France, Italy and Spain have barred changes to EU working time rules because they set no date to end a UK opt-out from the 48-hour working week.
Workers in the EU put in an average of 40 hours per week
Ministers from the 25 EU countries were debating a proposal which would have cut the maximum hours people can work each week to 60, even after opting out.
It only contained vague words about ending the opt-out in future.
But the lack of a deal means that a bid to exclude doctors' "inactive" on-call time from working hours has collapsed.
The BBC's Tim Franks in Brussels says all EU member states are finding that a big burden.
For Britain's National Health Service, government officials put the cost at around £200m (300m euros) a year.

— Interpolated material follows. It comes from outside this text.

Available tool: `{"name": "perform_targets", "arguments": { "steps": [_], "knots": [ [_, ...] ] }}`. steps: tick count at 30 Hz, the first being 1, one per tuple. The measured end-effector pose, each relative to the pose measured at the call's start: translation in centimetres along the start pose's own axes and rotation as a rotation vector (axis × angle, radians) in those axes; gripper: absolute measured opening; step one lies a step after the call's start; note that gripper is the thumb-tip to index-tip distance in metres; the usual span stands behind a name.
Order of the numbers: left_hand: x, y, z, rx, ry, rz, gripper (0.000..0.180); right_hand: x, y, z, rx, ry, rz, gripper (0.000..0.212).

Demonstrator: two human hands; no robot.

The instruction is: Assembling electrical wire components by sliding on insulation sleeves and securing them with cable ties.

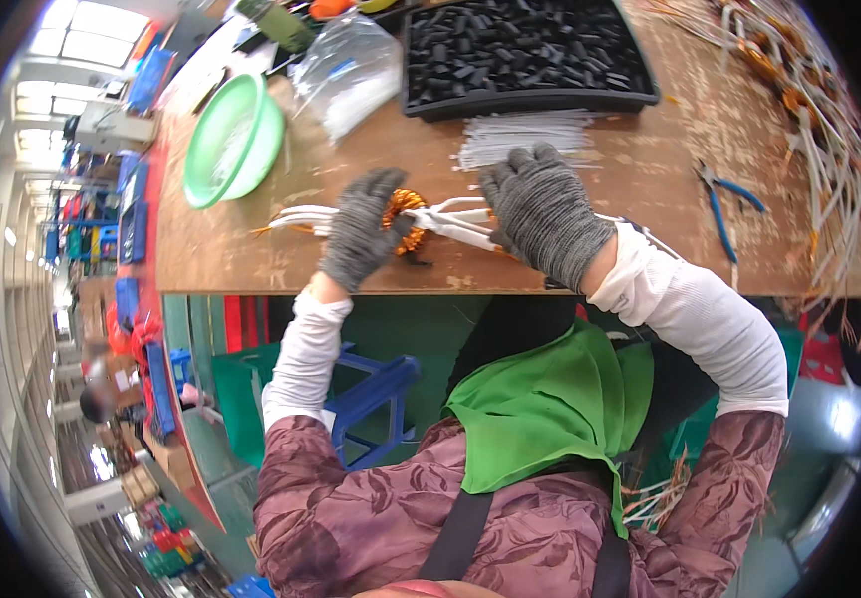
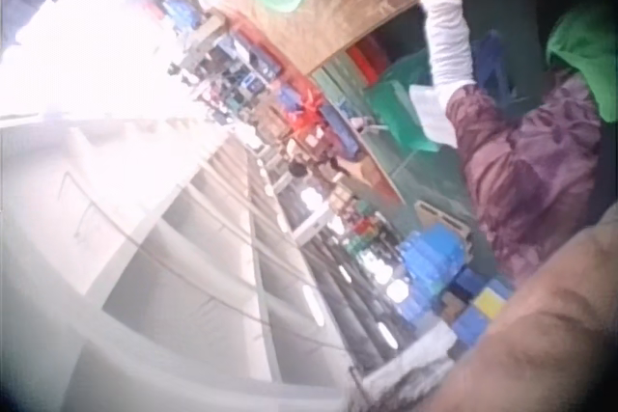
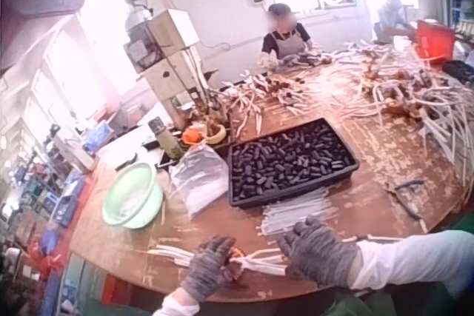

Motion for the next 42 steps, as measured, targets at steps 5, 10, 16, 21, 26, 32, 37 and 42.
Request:
{"name": "perform_targets", "arguments": {
  "steps": [5, 10, 16, 21, 26, 32, 37, 42],
  "knots": [
    [-1.6, -2.6, 2.4, -0.014, 0.071, -0.095, 0.055, -0.4, -1.5, 4.0, 0.345, 0.031, -0.119, 0.019],
    [-1.7, -3.7, 2.7, -0.049, 0.142, -0.096, 0.055, 0.2, -1.9, 2.9, 0.373, 0.231, -0.194, 0.021],
    [-2.0, -7.3, -1.2, -0.387, -0.190, -0.239, 0.031, 0.1, -4.4, 4.6, 0.444, 0.563, 0.033, 0.053],
    [-0.1, -19.9, 5.1, -0.571, -0.884, -0.937, 0.015, 3.5, -6.2, 6.4, 0.321, 0.288, 0.285, 0.053],
    [-5.7, -19.8, 12.5, -0.279, -1.542, -1.103, 0.035, 5.9, -6.9, 7.9, 0.425, 0.525, 0.076, 0.028],
    [-11.4, -13.3, 13.4, -0.393, -2.763, -0.626, 0.075, 6.3, -9.8, 1.1, 0.323, 0.908, -0.075, 0.021],
    [-13.3, -12.9, 12.4, -0.323, -3.016, -0.361, 0.063, 8.2, -14.8, -2.2, 0.299, 1.022, -0.111, 0.026],
    [-12.2, -11.9, 3.7, -0.512, -3.147, -0.181, 0.053, 9.9, -13.4, -3.5, 0.303, 1.115, -0.043, 0.039]
  ]
}}
Point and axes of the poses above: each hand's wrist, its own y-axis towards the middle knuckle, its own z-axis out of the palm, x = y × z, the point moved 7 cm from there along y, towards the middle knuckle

Employment Commissioner Vladimir Spidla said he would now start prosecuting countries that were in breach of the directive in its original form - because of their policies on doctors' on-call time, or for other reasons.
"We need to be logical... if a country does not respect the treaty we must bring proceedings against it," he said.
"We should move as fast as possible."
It is reported that only two member states are currently fully in compliance.
The UK, as the country which has fought hardest against the amended directive over the last two-and-a-half years, could be in the front line.
The European working time directive guarantees workers at least four weeks' paid annual leave, a minimum period of 11 hours' rest every 24 hours, at least one day's rest per week, and a rest break if the working day is longer than six hours.
It also says night workers should work a maximum of eight hours, on average, in every 24, and entitles them to health assessments.
The UK has fought moves to end the opt-out, on the grounds that labour market flexibility promotes economic growth and lowers unemployment.
Five countries, including France, Spain, Italy, Greece and Cyprus argue that the opt-out is bad for workers' health, and gives the UK a competitive advantage.
In the past, many more countries have lined up against the UK's opt-out.
But at the meeting on Tuesday, most accepted a compromise put forward by Finland, the current holder of the EU presidency, which would have preserved the opt-out while placing some new restrictions on its use.
The Finnish proposals would have cut the absolute maximum working week - for people using the opt-out - from 78 hours to 60.
They would also have scheduled a review of the opt-out, with a view to its "gradual ending" at a later date.
There were reports before the meeting that the UK might have been prepared to accept the Finnish proposal if the absolute maximum working week had been set at 65 or 70 hours, and if there had been legal safeguards to prevent courts overturning the opt-out.
Some professions, such as company executives and emergency workers, would still have been exempt.
Under the Finnish suggestion, a worker's 48-hour working week would have been averaged out over a reference period of up to 12 months, with the precise period being set by national governments.
This would have enabled most employers operating in markets where there are seasonal peaks to avoid violations.
The maximum working week of 60 hours, for those making use of the opt-out, would have been averaged over three months.